• Activity:
Reproduce the whole listing exactly and let no picture into the copy.

• Provided material:

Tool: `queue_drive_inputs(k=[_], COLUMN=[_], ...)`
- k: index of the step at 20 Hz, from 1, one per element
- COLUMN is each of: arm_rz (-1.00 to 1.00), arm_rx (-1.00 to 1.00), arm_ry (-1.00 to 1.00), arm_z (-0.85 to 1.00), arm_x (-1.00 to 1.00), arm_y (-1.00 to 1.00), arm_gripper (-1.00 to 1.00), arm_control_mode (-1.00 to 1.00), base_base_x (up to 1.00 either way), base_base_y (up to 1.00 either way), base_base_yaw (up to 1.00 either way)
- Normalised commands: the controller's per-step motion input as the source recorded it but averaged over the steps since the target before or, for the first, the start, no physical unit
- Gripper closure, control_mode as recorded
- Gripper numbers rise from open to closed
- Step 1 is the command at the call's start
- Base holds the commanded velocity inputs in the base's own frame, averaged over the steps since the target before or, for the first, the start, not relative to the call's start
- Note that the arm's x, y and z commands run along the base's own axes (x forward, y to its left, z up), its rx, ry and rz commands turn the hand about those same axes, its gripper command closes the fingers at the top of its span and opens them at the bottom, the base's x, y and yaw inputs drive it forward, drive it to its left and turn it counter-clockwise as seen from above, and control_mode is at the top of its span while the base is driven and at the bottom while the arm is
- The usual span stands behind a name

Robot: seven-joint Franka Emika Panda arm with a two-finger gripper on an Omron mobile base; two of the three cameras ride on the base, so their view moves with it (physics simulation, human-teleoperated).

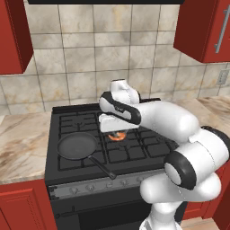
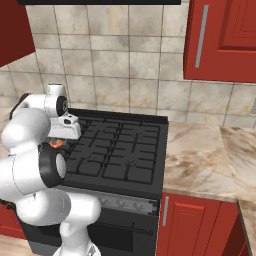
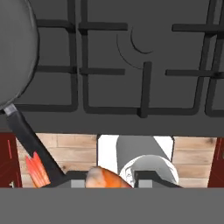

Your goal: Place the shrimp on the plate and place the mushroom on the same plate.

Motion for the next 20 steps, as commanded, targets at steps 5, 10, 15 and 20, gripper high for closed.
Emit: queue_drive_inputs(k=[5,10,15,20], arm_rz=[0.0,0.0,0.0,0.0], arm_rx=[0.0,0.0,0.0,0.0], arm_ry=[0.0,0.0,0.0,0.0], arm_z=[0.33,0.21,0.38,0.34], arm_x=[-0.46,-0.41,-0.29,-0.13], arm_y=[-0.85,-0.77,-0.55,-0.36], arm_gripper=[1.0,1.0,1.0,1.0], arm_control_mode=[-1.0,-1.0,-1.0,-1.0], base_base_x=[0.0,0.0,0.0,0.0], base_base_y=[0.0,0.0,0.0,0.0], base_base_yaw=[0.0,0.0,0.0,0.0])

• Response to this task:
Tool: `queue_drive_inputs(k=[_], COLUMN=[_], ...)`
- k: index of the step at 20 Hz, from 1, one per element
- COLUMN is each of: arm_rz (-1.00 to 1.00), arm_rx (-1.00 to 1.00), arm_ry (-1.00 to 1.00), arm_z (-0.85 to 1.00), arm_x (-1.00 to 1.00), arm_y (-1.00 to 1.00), arm_gripper (-1.00 to 1.00), arm_control_mode (-1.00 to 1.00), base_base_x (up to 1.00 either way), base_base_y (up to 1.00 either way), base_base_yaw (up to 1.00 either way)
- Normalised commands: the controller's per-step motion input as the source recorded it but averaged over the steps since the target before or, for the first, the start, no physical unit
- Gripper closure, control_mode as recorded
- Gripper numbers rise from open to closed
- Step 1 is the command at the call's start
- Base holds the commanded velocity inputs in the base's own frame, averaged over the steps since the target before or, for the first, the start, not relative to the call's start
- Note that the arm's x, y and z commands run along the base's own axes (x forward, y to its left, z up), its rx, ry and rz commands turn the hand about those same axes, its gripper command closes the fingers at the top of its span and opens them at the bottom, the base's x, y and yaw inputs drive it forward, drive it to its left and turn it counter-clockwise as seen from above, and control_mode is at the top of its span while the base is driven and at the bottom while the arm is
- The usual span stands behind a name

Robot: seven-joint Franka Emika Panda arm with a two-finger gripper on an Omron mobile base; two of the three cameras ride on the base, so their view moves with it (physics simulation, human-teleoperated).


Your goal: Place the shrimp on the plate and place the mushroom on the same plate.

Motion for the next 20 steps, as commanded, targets at steps 5, 10, 15 and 20, gripper high for closed.
Emit: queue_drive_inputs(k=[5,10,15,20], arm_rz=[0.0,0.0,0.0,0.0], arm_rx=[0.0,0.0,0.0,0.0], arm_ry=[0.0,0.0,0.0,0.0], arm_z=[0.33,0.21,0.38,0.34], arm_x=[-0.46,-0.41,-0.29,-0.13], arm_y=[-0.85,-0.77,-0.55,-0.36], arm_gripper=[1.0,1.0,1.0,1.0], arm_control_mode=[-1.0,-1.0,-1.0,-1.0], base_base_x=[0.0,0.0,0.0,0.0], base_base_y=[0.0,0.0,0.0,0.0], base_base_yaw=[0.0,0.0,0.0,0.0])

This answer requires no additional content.